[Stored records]

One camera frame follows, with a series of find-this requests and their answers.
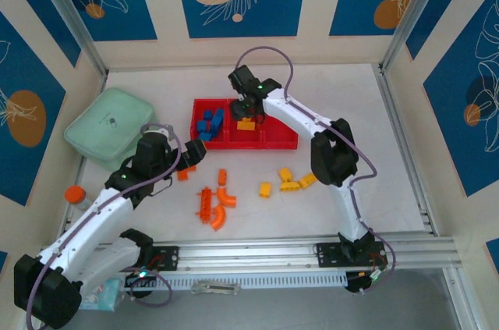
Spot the orange curved lego piece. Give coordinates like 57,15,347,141
216,186,238,208
210,204,228,232

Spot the white slotted cable duct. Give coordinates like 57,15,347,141
108,271,349,291

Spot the aluminium frame post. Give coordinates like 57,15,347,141
378,0,455,73
29,0,108,77

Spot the clear bottle with orange cap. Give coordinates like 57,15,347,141
64,185,97,212

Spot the blue tissue pack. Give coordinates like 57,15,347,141
80,278,126,312

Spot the aluminium side rail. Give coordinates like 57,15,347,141
56,70,110,240
372,63,440,238

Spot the orange spiky lego piece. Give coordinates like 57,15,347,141
196,186,217,225

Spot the clear plastic tool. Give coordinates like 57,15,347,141
189,280,242,296

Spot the red three-compartment tray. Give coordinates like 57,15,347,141
189,98,300,151

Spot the long blue lego brick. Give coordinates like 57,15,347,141
210,108,226,137

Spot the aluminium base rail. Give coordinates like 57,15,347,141
38,232,457,273

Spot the mint green zip pouch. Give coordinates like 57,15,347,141
63,87,157,171

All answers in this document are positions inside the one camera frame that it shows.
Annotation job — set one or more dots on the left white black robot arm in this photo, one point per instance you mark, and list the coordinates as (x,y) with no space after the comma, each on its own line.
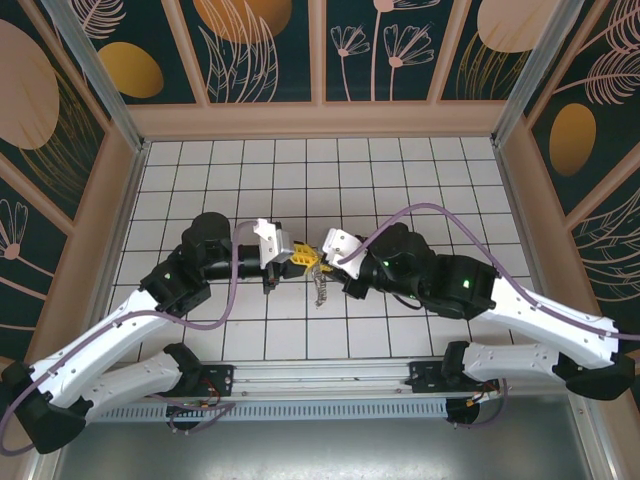
(125,380)

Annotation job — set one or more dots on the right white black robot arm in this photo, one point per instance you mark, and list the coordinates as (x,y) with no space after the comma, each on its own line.
(525,357)

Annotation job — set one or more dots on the small circuit board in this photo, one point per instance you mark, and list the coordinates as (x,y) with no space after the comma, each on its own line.
(192,406)

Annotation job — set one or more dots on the grey metal sheet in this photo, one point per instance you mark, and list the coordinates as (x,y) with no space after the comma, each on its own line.
(320,450)

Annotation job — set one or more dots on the grey side rail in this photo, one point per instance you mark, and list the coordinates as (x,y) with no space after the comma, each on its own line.
(527,240)
(119,240)

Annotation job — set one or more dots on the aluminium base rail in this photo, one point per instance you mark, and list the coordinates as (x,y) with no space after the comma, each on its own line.
(320,375)

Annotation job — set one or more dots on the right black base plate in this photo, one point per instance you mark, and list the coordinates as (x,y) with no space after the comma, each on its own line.
(425,377)

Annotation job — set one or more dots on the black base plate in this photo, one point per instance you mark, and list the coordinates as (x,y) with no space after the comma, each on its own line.
(220,380)
(425,377)

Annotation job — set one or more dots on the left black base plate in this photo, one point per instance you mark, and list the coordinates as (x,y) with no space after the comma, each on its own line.
(220,380)

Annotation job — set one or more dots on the aluminium frame post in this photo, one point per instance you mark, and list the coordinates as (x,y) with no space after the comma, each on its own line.
(107,85)
(532,75)

_Problem requirements_:
Answer with one number only: how many lines in the data contain the word "camera"?

_Expected answer_:
2